Howl: Pre-emptive mourning

Howl:
Pre-emptive mourning

This is the howl that came when the IPCC (Intergovernmental Panel on Climate Change) report of 2007 on the impacts of climate change on the future of the planet was published and then greeted with a stunning silence: and soon after that, the same stunning silence that greeted the Stern Report of 2008 on the financial implications of climate change for the planet.

The sculpture was carved with an acknowledgement of human frailty in the face of death and loss and change. It’s a monument to those in the future, who come after us, who will bear the dreadful repercussions of the profligacy and cruelties of our time.

In the age of this piece of stone, in the hundreds of millions of years shown in the physical, material presence of it, and its variegated beauty, lies the story of it’s formation through deep geological time; geology and physics can read in stone the creation of the planet, it allows us to imagine the cosmological time scale, the billions of years it took for our solar system and galaxy to form.
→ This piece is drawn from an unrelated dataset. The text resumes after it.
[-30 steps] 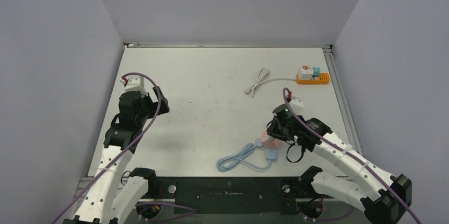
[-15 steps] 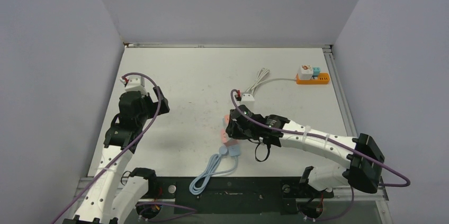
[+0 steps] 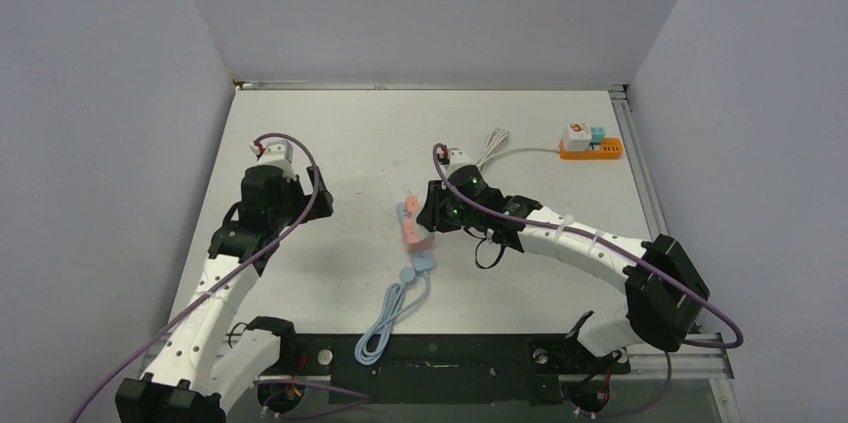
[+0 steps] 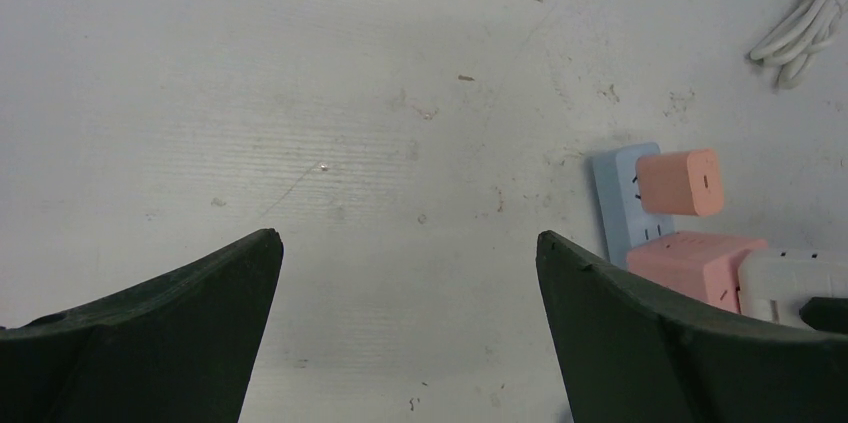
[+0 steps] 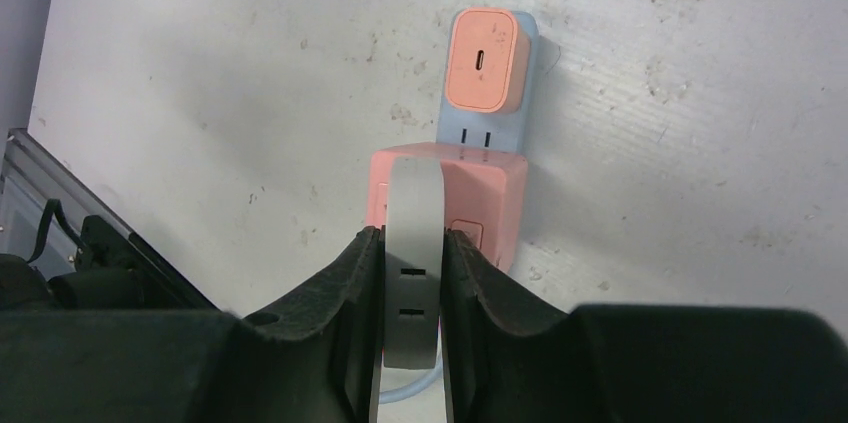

We can start to get a hint of a sense of the pace and power of the creation of our planet, and our universe…….. a notion of where, and what, in fact we are.

Along side the howl, there is also the grace that comes with the recognising knowledge of how purely beautiful is the planet, in all its complexity, and the love we have for it and all its inhabitants, the total biosphere of miraculous life.

And how full of sorrow and bewilderment we are for what we have lost, and are losing; and how gently, we might one day surrender to the sense that now we are here to serve the Earth, and the Earth’s future…our future in the fullest sense.